## Data excerpt
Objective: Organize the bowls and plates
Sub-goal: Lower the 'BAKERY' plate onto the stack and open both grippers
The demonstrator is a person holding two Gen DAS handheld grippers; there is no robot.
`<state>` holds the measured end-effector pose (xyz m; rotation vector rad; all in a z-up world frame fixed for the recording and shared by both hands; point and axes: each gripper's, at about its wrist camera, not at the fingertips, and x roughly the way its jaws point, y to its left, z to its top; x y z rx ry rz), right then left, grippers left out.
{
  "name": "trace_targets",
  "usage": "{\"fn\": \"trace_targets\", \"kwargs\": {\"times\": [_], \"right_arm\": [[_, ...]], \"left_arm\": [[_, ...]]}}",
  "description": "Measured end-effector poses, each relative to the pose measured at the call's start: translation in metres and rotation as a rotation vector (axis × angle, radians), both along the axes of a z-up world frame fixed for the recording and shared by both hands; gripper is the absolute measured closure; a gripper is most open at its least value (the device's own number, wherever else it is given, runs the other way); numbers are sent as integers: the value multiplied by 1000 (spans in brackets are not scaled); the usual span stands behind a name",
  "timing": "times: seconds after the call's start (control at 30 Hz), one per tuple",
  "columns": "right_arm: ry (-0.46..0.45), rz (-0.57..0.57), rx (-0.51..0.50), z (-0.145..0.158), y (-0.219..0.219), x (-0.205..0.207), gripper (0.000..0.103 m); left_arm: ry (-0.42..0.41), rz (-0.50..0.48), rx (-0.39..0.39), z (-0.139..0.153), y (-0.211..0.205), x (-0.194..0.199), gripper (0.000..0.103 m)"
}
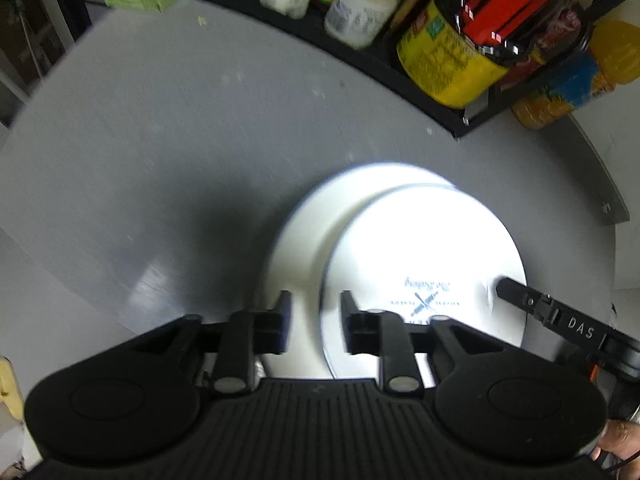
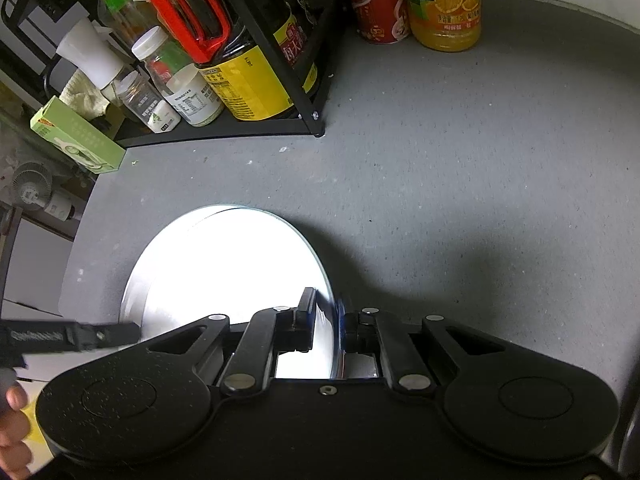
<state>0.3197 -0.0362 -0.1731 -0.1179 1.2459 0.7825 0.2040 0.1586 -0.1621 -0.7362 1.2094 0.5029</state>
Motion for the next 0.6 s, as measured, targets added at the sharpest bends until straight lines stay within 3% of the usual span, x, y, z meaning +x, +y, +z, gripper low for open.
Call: {"fn": "trace_targets", "kwargs": {"times": [0.07, 0.2, 0.43, 0.6], "right_arm": [[-9, 5, -5, 0, 1, -1, 92], [-13, 11, -14, 0, 2, -2, 92], [-34, 24, -40, 1, 5, -6, 91], [-33, 25, -43, 0, 5, -6, 90]], "left_arm": [[-6, 7, 29, 6, 1, -2, 56], [5, 14, 36, 0, 0, 0, 41], [33, 41, -26, -25, -7, -6, 41], [40, 66, -50, -39, -7, -9, 50]]}}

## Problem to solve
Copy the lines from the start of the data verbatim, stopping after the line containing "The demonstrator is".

## Result below
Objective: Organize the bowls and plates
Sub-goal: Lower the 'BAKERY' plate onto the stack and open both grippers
The demonstrator is a person holding two Gen DAS handheld grippers; there is no robot.

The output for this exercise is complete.